Spiking neural networks (SNNs) for event-based optical flow are claimed to be computationally more efficient than their artificial neural networks (ANNs) counterparts, but a fair comparison is missing in the literature. In this work, we propose an event-based optical flow solution based on activation sparsification and a neuromorphic processor, SENECA. SENECA has an event-driven processing mechanism that can exploit the sparsity in ANN activations and SNN spikes to accelerate the inference of both types of neural networks. The ANN and the SNN for comparison have similar low activation/spike density (~5%) thanks to our novel sparsification-aware training. In the hardware-in-loop experiments designed to deduce the average time and energy consumption, the SNN consumes 44.9ms and 927.0 microjoules, which are 62.5% and 75.2% of the ANN's consumption, respectively. We find that SNN's higher efficiency attributes to its lower pixel-wise spike density (43.5% vs. 66.5%) that requires fewer memory access operations for neuron states.

Figures (12)

• Figure 1: FireNet network architecture used in this work for event-based optical flow prediction. As stated at the top left of this figure, for ANN, the output tensors of conv layers are input to the FATReLU activation function. For SNN, the spike tensors are integrated into the membrane potential of the LIF neurons as synaptic input currents. When the input tensor of a conv layer is sparse (blue arrow), a considerable number of pixel locations of the output tensor are not updated by the input tensor. A green arrow indicate such a sparsely updated tensor. In hagenaars2021self, the flow prediction layer has the TanH activation function. We replace it with Softsign due to its more efficient implementation on SENECA.

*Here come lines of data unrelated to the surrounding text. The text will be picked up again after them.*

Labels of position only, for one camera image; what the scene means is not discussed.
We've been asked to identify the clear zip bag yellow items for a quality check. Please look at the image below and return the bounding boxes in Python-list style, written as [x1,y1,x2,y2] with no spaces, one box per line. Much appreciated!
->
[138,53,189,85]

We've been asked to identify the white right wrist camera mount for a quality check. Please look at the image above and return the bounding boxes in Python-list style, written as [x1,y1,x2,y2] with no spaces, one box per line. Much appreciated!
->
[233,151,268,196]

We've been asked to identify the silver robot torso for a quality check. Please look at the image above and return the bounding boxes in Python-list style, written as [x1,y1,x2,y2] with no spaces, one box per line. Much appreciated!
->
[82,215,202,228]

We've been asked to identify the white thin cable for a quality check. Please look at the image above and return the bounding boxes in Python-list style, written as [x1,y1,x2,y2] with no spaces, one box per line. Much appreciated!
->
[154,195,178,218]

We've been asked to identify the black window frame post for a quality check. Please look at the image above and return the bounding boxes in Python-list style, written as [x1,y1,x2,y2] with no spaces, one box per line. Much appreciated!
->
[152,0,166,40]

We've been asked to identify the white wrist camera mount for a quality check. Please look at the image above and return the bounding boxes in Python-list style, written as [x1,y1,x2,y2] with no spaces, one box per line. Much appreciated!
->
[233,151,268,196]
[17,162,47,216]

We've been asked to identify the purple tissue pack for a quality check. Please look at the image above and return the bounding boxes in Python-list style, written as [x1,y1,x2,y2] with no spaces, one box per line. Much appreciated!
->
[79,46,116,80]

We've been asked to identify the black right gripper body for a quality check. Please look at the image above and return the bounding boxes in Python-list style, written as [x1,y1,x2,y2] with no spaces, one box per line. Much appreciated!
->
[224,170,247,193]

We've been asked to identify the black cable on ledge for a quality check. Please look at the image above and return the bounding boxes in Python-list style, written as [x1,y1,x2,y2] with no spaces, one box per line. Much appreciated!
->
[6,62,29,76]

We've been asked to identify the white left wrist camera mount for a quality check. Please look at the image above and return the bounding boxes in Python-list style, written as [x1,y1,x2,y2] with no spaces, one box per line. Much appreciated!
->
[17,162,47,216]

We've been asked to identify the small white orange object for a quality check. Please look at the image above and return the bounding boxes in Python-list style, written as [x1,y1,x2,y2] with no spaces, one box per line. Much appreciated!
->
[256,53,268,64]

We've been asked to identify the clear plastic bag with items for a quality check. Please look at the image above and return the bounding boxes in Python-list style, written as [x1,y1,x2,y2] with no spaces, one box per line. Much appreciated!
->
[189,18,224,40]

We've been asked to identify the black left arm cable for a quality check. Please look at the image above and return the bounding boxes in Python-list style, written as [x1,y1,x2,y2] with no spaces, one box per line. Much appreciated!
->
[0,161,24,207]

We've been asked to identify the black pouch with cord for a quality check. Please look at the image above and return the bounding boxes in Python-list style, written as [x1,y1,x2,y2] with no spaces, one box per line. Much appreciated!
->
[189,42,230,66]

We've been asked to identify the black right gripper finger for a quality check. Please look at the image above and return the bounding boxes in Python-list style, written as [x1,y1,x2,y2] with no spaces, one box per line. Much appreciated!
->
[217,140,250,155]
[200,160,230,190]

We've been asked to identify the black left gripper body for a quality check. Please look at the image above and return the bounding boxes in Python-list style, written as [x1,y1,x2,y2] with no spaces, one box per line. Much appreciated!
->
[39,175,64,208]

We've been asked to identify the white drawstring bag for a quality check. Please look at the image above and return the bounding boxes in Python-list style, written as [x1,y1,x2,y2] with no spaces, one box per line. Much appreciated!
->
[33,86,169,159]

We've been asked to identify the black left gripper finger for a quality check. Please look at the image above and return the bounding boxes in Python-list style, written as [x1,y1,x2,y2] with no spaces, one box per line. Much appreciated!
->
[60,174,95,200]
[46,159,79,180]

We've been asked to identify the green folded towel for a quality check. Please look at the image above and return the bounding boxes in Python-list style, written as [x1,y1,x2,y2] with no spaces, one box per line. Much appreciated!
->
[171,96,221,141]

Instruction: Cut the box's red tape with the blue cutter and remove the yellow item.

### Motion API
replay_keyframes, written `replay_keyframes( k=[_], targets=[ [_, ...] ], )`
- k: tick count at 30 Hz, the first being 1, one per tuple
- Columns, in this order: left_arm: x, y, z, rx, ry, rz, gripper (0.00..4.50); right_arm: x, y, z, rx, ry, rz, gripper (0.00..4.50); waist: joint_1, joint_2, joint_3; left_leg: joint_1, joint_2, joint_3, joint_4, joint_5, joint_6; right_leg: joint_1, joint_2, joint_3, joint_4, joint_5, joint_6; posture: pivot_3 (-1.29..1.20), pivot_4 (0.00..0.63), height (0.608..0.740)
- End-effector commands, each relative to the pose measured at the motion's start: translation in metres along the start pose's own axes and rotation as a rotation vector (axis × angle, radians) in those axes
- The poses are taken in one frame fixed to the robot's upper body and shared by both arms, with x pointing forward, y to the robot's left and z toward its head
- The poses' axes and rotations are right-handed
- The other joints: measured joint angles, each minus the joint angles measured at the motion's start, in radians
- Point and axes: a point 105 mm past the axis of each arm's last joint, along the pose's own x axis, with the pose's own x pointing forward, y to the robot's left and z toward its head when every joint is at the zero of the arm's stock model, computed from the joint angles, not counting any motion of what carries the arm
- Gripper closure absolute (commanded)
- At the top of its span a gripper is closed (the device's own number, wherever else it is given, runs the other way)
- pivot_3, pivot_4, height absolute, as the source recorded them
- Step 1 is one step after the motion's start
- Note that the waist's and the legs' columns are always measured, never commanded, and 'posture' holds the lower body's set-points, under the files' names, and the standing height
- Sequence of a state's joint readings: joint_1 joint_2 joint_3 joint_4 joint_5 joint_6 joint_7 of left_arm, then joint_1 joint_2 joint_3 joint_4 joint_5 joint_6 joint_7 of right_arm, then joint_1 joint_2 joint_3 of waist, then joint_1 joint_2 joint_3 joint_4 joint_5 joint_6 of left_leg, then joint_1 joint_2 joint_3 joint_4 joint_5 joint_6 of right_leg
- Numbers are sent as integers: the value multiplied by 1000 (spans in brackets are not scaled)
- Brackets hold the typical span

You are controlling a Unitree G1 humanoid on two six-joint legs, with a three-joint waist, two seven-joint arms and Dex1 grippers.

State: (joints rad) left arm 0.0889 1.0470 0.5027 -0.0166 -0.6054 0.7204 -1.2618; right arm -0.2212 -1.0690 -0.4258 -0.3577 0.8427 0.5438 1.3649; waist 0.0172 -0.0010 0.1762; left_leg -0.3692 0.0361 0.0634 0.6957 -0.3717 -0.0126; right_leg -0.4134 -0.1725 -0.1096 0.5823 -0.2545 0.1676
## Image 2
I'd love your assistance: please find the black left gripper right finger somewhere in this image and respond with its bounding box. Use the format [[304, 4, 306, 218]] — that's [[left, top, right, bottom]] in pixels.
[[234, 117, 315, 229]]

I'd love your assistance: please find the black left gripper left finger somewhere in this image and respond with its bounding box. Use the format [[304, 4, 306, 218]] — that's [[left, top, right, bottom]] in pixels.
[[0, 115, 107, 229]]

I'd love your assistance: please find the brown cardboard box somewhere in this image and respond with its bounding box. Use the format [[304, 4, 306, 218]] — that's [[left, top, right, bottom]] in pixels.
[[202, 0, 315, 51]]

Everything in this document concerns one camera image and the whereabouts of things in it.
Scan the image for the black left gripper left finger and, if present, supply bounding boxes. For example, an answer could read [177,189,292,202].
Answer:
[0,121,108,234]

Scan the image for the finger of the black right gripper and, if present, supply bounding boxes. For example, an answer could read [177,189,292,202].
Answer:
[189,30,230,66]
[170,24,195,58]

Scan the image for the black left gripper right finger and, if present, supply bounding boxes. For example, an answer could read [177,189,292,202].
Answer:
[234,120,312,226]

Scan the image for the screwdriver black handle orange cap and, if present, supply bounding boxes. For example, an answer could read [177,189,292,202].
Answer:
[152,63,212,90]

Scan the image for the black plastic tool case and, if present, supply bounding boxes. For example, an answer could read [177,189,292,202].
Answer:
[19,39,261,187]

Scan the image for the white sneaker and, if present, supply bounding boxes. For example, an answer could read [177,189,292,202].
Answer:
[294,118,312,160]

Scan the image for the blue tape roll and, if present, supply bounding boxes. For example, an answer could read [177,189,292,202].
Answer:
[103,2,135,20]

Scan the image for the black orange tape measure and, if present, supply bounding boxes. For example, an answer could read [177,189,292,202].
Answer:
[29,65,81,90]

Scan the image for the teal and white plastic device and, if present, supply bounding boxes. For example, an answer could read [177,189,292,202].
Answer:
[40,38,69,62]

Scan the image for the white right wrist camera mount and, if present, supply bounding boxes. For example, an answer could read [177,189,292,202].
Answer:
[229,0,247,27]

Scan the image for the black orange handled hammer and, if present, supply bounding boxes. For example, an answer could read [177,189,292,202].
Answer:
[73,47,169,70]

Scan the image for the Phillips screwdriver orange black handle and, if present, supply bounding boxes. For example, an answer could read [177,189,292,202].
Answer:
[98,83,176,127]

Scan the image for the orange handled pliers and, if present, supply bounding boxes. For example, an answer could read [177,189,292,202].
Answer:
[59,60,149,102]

• Figure 2: The correlation between prediction accuracy and ac./sp. density. The accuracy metric is the AEE over the whole test set. The shown neuron-wise and pixel-wise density ($x$-axis) is the average of all the layers and all testing samples. The networks shown in both subplots are the same. "vol." in the legend means that the networks are trained with the $L$1 regularizer for neuron membrane voltage. "vol.&thre." means the sparsification loss involves both the $L$1 voltage regularizer and the $L$2 regularizer that encourages the ANN's FATReLU thresholds or SNN's firing thresholds to grow. There is no network whose neuron density is between 6% and 10% so the $x$-axis of the left subplot is truncated.
• Figure 3: Time and energy cost of the controlled experiments. In the bottom two subplots, 151 pixels have at least one ac./sp..
• Figure 4: Layer-wise distribution of pixel density (left) and distribution of the numbers of ac./sp. per pixel (right) based on the data logged in testing.
• Figure 5: Visualization of event-based optical flow prediction on two testing event frames. The first column shows the accumulated camera spikes (event frames) that are the input to the networks. Events within the time bin of 12.5 milliseconds are accumulated in the image frame. Events in red or green capture brightness changes in two polarities (turn brighter and turn darker). The 2nd to 8th columns show the ac./sp. density of each pixel. For layers 1 to 7, their ac./sp. tensors have 32 channels. If there are no non-zero ac./sp. at a pixel, its color is black. If there are 8 or more than 8 channels that have non-zero ac./sp. at a pixel, its color is white. The bigger the number of ac./sp., the brighter the pixel. The second column from the right shows the optical flow prediction from the network. Only pixels that have at least one input event have an optical flow prediction, which is a 2-dimensional vector in the image plane, encoded by colors as shown in Fig. \ref{['fig:color_wheel']}. The column on the right shows the dense ground truth optical flow measured by other sensors, provided by the testing dataset zhu2018multivehicle.